The Nanny Chronicles: Why is Finding Good Help So Hard?

Growing your family and bringing a baby into the world is one of the most amazing things you can experience. Those first weeks at home where you’re just figuring out how to survive as a parent and give your little one everything they could ever need are both precious and terrifying. When I was on maternity leave in the fall of 2021 I don’t think I ever left my new baby for more than 20 minutes at a time so the thought of going back to work and what that would mean for me and my baby had me in tears every time the subject came up. Of course I knew I had to go back to work, but I somehow thought that after 2-3 months I would be “ready”. Let me assure you, I was not. The thought of dropping off my 3 month old son at a daycare for someone else to care for and nurture him was just out of question in my mind. Then, in the last few weeks leading up to my return to work, I had a call with my manager and learned that my department was, for now, able to work from home 5 days per week. I thanked her, hung up the phone and cried; I could not have been more grateful. 

My 3 month old was not going to daycare! But that did leave the question of how was I going to care for him and work my 9-5 job? After doing a little research I decided that I would hire a nanny! Someone would come to my house and help out with my son while I was working a room away. What a perfect solution! I could be reassured no-one was mistreating my baby, I didn’t have to worry about pumping as I could just feed him whenever he needed, and I didn’t have to worry about him getting sick by being exposed to dozens of other babies and people. Suddenly I had that super mom feeling. I was going to be a working mom handling business and caring for her infant. 

I quickly went about trying to hire someone to fill the role.
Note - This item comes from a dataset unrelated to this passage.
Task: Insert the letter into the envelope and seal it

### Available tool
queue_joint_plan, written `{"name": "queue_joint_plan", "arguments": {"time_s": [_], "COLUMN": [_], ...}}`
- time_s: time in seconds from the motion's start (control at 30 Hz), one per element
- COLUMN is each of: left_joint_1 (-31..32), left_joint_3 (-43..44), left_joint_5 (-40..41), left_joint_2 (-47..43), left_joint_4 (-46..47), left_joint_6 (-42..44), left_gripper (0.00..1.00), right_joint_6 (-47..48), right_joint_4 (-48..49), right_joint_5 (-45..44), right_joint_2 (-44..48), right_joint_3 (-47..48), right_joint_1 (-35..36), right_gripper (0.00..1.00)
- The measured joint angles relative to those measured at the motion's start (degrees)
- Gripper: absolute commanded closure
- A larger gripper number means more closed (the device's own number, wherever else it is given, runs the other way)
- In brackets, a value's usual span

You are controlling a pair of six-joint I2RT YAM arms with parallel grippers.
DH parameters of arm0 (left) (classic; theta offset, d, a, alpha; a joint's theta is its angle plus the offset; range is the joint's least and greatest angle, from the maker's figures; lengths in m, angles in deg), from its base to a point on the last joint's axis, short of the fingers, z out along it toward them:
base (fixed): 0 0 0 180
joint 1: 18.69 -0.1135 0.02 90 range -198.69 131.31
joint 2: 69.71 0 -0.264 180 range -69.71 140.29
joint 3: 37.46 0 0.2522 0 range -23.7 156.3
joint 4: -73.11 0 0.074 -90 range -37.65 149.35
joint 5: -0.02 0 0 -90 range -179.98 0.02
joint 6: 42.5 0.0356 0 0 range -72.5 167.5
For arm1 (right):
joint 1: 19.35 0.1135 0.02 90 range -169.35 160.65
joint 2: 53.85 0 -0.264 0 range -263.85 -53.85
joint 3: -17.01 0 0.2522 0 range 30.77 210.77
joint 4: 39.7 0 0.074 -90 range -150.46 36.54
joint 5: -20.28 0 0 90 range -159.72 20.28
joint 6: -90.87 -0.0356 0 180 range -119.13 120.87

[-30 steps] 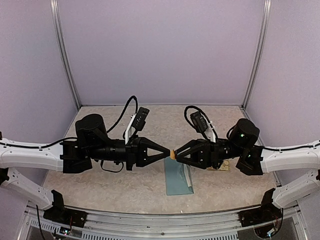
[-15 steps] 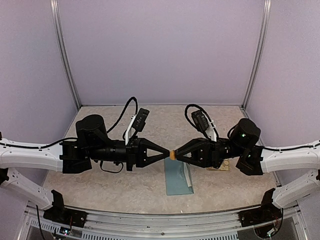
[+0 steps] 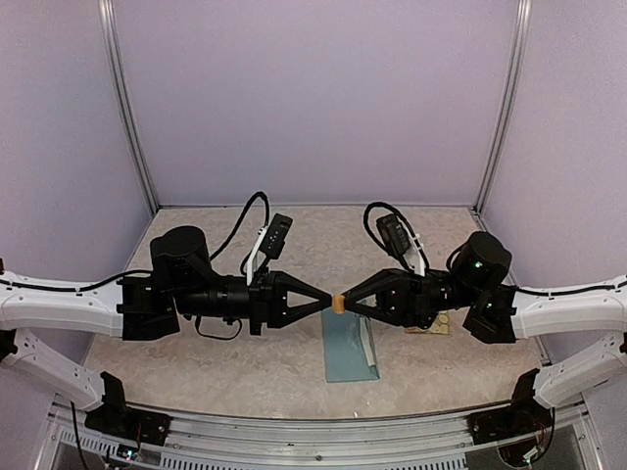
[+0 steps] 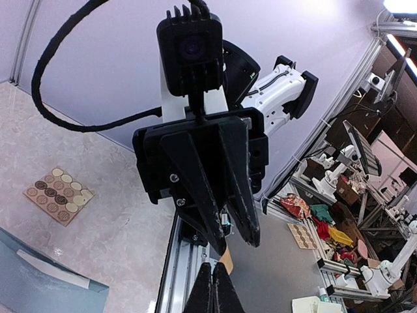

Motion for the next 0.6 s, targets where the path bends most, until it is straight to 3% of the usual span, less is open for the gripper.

I’d heard of a website where you could hire caregivers so I created a job post, paid the monthly fee to be able to use their upgraded service and correspond with applicants, and sat back to wait while the perfect nanny appeared before me. 

As you could probably already tell from the title of this piece, locking in the perfect applicant did not exactly go smoothly. 

I did my initial post weeks before I was due back at work thinking that was more than enough time to find someone as I had applicants within the first 12 hours of my post. However, what I failed to realize at first was that just because someone initially responded to your job or post, did not mean they would follow through. I was responding back to people as quickly as their applications were coming in, and then nothing. No replies for days from some people. I truly didn’t think that what I was asking for was too much. As my son was less than 6 months old I didn’t need any help with feeding times or any type of cooking. I wasn’t asking them to do any laundry or cleaning, and as I was in the home working, I was never more than a few steps away if there were any questions or concerns. After a couple weeks of countless back and forth I did finally line up a phone interview with a woman who would be my son’s first nanny, let’s call her Penelope. 

(All names have been changed to protect the individuals’ privacy) 

Initially Penelope seemed like the perfect fit. She was working on her early childhood education degree, she’d worked in daycares, and nannied before for premies so was experienced with infants. The beginning was a little rocky as Penelope had to give her 2 weeks notice with her current position before she could, start so I did end up going back to work and having to figure out the first few weeks on my own, but hey, I knew it was only temporary. Also I knew I wouldn’t have Penelope forever. She’d been very upfront with the fact that in fall (she started in January of 2022) she was going back to school to finish her degree. Again, I told myself that I would be “ready” for daycare by the time my son was 1. Surely a whole year at home was more than enough time to prepare for daycare right? Nope. I was wrong again. Penelope was great for the 8 or so months she was with us. She had a very strict I don’t use or answer my cell phone while I’m working rule and she had a professional demeanor since she’d worked in daycares meaning she asked me about my worries as a first time Mom, gave her 2 cents on his development, and gave me a run down on how he did each day when she left even though I’d seen/heard them most of the day. Of course there were some things about Penelope I didn’t love but overall she was a professional and took care of my son. 

Now we’re right around my son’s 1st birthday in the fall of 2022 and I’ve already told my husband that I am not ready for daycare. The thought still brings me to tears and I keep telling him we’ve made it work this long financially so we should just keep going. As I was the one home with the baby all day, he agreed to let me make that decision. 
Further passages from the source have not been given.